Anders Fogh Rasmussen à la tête de l'OTAN après l'accord d'Ankara

mis à jour le Lundi 6 avril 2009 à 14h37

Lemonde.fr | 6 avril 2009

Enégociant avec succès son ralliement à la nomination du Danois Anders Fogh Rasmussen au poste de secrétaire général de l'Alliance atlantique, la diplomatie turque a fait mieux qu'obtenir d'importantes compensations : elle a renforcé la stature et l'influence de la Turquie au sein de l'Alliance atlantique, et peut-être aussi la crédibilité de sa candidature à l'Union européenne.

La stratégie adoptée par Ankara tout au long du 60e anniversaire de l'OTAN, qui s'est achevé, samedi 4 avril, à Strasbourg, était risquée. En maintenant son veto sur un candidat qui s'est attiré les foudres d'une partie du monde musulman en 2005, lors de l'affaire des caricatures de Mahomet, Ankara prenait en otage le succès de la réunion des vingt-huit chefs d'Etat de l'Alliance, par ailleurs très consensuelle.
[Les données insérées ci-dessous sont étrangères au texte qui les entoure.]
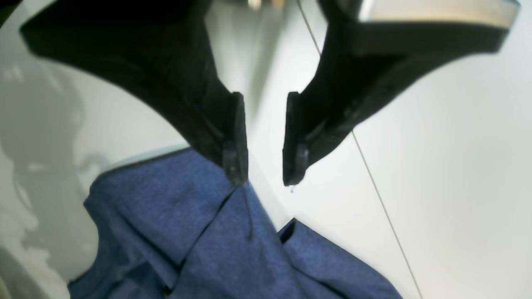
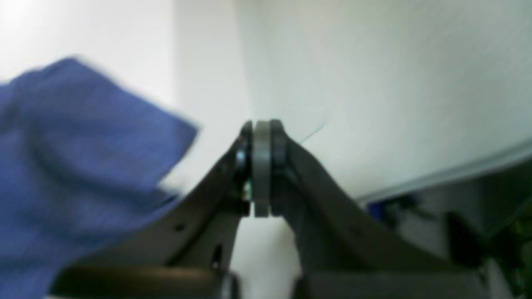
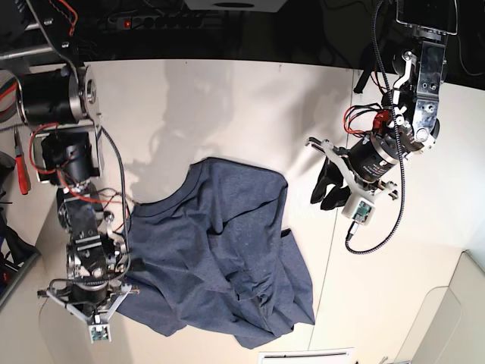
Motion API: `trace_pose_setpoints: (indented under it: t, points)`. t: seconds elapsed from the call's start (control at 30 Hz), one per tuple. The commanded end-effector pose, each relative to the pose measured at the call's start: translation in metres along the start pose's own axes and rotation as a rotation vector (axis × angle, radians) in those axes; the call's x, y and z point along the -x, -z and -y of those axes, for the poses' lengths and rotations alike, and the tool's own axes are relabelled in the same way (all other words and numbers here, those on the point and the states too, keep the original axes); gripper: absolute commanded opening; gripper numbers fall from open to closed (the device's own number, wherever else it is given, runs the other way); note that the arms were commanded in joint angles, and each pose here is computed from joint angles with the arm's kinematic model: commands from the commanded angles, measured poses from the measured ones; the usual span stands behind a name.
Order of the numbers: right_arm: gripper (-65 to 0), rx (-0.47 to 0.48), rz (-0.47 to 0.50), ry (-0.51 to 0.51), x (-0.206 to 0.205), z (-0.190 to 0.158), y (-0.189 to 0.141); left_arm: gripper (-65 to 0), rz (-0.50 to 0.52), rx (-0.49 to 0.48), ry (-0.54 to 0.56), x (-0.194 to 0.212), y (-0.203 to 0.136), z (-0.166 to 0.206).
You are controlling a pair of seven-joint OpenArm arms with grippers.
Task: Layout the t-shirt on the table in an organized manner, then fold the t-shirt properly
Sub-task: 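Pull the grasped fabric away with the right gripper and release, then grasp the shirt collar with the right gripper, body with left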
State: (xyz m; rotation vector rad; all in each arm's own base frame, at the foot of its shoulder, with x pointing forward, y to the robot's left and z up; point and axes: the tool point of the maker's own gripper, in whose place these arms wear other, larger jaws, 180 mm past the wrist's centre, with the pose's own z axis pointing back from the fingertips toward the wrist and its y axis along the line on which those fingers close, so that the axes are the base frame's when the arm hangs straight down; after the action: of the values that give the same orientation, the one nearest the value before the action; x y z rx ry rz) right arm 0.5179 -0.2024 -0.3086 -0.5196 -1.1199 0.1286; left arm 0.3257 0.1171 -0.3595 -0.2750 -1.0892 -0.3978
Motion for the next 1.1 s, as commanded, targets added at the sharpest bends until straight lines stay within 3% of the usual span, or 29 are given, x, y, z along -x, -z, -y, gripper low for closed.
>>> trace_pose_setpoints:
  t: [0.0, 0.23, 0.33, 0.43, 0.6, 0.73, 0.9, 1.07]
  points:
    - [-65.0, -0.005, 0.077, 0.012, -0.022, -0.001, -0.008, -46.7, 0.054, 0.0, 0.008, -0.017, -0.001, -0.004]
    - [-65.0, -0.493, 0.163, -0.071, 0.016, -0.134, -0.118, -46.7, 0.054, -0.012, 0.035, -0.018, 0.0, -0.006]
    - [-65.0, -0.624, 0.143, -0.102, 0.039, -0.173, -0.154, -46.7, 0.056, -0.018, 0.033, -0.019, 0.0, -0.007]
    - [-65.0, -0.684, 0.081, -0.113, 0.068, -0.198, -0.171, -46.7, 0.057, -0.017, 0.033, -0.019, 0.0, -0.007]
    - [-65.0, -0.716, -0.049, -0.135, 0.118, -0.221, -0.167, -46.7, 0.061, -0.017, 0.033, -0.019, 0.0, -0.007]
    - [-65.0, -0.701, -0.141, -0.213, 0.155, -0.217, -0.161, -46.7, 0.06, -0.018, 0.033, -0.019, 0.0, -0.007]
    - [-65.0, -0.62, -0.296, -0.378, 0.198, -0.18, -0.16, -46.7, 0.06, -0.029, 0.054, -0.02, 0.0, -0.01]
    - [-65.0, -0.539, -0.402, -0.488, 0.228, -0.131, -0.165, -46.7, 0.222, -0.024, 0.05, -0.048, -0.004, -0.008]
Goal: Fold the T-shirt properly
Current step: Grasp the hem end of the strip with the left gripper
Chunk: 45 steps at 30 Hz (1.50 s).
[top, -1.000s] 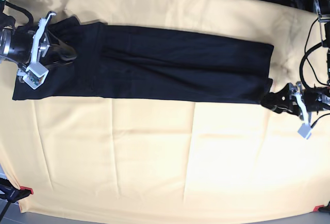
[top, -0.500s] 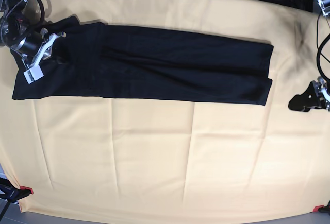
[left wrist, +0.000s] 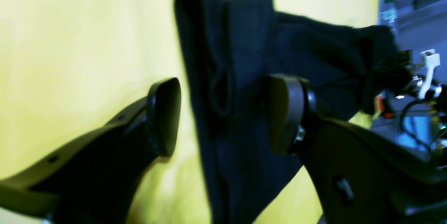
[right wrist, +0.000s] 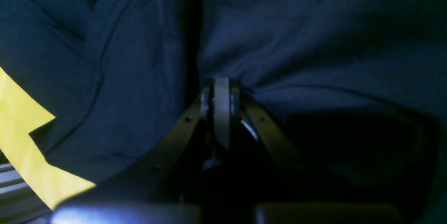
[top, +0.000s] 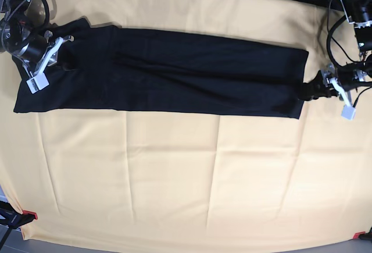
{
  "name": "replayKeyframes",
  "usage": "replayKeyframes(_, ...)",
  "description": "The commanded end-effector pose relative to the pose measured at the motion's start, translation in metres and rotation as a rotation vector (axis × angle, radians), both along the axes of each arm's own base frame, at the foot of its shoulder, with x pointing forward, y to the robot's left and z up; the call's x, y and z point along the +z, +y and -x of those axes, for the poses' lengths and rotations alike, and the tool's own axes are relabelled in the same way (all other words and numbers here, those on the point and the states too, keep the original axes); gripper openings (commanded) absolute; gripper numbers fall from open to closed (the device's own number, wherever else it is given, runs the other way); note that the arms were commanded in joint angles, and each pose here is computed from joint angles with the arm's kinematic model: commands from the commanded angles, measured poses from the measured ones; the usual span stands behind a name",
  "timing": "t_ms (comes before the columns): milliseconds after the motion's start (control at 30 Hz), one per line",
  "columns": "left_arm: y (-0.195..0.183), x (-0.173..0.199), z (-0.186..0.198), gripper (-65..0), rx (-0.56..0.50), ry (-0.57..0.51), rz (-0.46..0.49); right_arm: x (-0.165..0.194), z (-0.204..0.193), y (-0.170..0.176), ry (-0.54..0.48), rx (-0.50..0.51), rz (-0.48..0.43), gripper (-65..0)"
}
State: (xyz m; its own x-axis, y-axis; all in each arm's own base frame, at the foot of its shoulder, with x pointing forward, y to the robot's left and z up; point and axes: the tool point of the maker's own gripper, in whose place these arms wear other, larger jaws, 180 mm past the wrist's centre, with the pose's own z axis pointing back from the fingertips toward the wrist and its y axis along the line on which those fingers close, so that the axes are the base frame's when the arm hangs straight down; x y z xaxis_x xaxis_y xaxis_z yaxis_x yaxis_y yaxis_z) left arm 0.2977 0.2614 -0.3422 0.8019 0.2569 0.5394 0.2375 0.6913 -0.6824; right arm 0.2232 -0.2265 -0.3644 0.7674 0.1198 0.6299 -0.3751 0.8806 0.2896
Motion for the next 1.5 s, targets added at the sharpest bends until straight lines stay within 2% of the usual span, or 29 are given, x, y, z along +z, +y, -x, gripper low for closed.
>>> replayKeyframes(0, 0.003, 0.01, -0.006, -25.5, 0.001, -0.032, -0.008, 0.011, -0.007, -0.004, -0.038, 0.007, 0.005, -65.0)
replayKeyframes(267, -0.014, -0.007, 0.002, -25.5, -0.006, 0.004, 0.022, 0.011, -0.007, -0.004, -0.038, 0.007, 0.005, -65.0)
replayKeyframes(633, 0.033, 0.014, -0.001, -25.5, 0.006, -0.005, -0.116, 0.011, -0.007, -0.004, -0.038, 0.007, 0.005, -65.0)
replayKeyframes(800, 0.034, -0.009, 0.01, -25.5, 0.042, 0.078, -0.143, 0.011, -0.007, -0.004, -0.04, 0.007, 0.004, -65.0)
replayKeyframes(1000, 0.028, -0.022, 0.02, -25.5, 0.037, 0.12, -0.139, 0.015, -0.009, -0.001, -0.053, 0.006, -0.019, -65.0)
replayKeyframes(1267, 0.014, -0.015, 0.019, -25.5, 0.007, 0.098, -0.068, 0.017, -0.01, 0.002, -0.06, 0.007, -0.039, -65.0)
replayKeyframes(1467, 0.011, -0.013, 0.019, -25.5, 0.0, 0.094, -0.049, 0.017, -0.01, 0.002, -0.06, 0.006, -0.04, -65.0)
La Turquie, qui bloque depuis longtemps le renforcement des relations entre l'Union européenne et l'OTAN à cause de la question chypriote, renforçait ainsi son image d'allié difficile.

Les arguments d'Ankara étaient à certains égards légitimes, et l'on verra si, en passant outre, le président Barack Obama, qui s'est fait le garant du "compromis de Strasbourg", les a ou non sous-estimés. Au moment où l'Alliance atlantique reconnaît qu'elle n'a pas de plus grand défi à relever que la stabilisation de l'Afghanistan, et désormais aussi du Pakistan, et alors que la stratégie américaine est plus que jamais de "gagner les coeurs et les esprits" du peuple afghan, il n'est pas sûr que la personnalité de M. Rasmussen soit la plus idoine.

Le successeur du Néerlandais Jaap De Hoop Scheffer devra nécessairement devenir l'homme d'un dialogue avec une partie du monde musulman. Or Anders Fogh Rasmussen, ce libéral à tous crins, fut le compagnon de route le plus fidèle de George Bush, au point de soutenir la guerre en Irak en 2003 en y envoyant plusieurs centaines de soldats danois.

UN PROCHE DE M. BUSH

Ses convictions sont en partie illustrées par son alliance de gouvernement avec le Parti populaire danois (DF, extrême droite) aux thèses ouvertement xénophobes. Mais son attitude inflexible lors de l'affaire des caricatures ne lui a pas valu que des déboires : en Europe, plusieurs capitales ont loué à cette occasion son soutien à la liberté d'expression.

C'est même parce qu'il n'était pas question de laisser la Turquie s'arroger un droit de veto à propos de cette valeur cardinale de l'Union européenne, qu'Américains et Européens ont multiplié les efforts pour inciter le premier ministre turc Recep Tayyip Erdogan et le président Abdullah Gül à composer. Ces derniers ont écouté, et laissé monter les enchères.

Au final, cette tactique a été récompensée : la Turquie devrait obtenir l'un des six postes de secrétaire général adjoint de l'OTAN, actuellement détenus par les Etats-Unis, la Grande-Bretagne, la France, l'Allemagne, la République tchèque et le Canada, ainsi que deux hauts postes civils, dont celui d'envoyé spécial de l'OTAN en Afghanistan. Ankara devrait rejoindre à terme le groupe des experts de l'Agence européenne de défense (AED), sous réserve de l'accord formel de celle-ci, ce qui est une ancienne revendication de la Turquie.

Les généraux turcs pourraient également obtenir deux ou trois postes supplémentaires au sein de la structure militaire intégrée de l'Alliance. M. Rasmussen se serait, d'autre part, engagé à obtenir la fermeture de la chaîne de télévision kurde Roj TV qui émet au Danemark, ce que réclamait avec insistance Ankara. Enfin, pour tenter de faire changer d'avis M. Erdogan, qui avait "douté de ses capacités à contribuer à la paix mondiale", M. Rasmussen devait s'exprimer, lundi à Istanbul, afin de "tendre la main au monde musulman".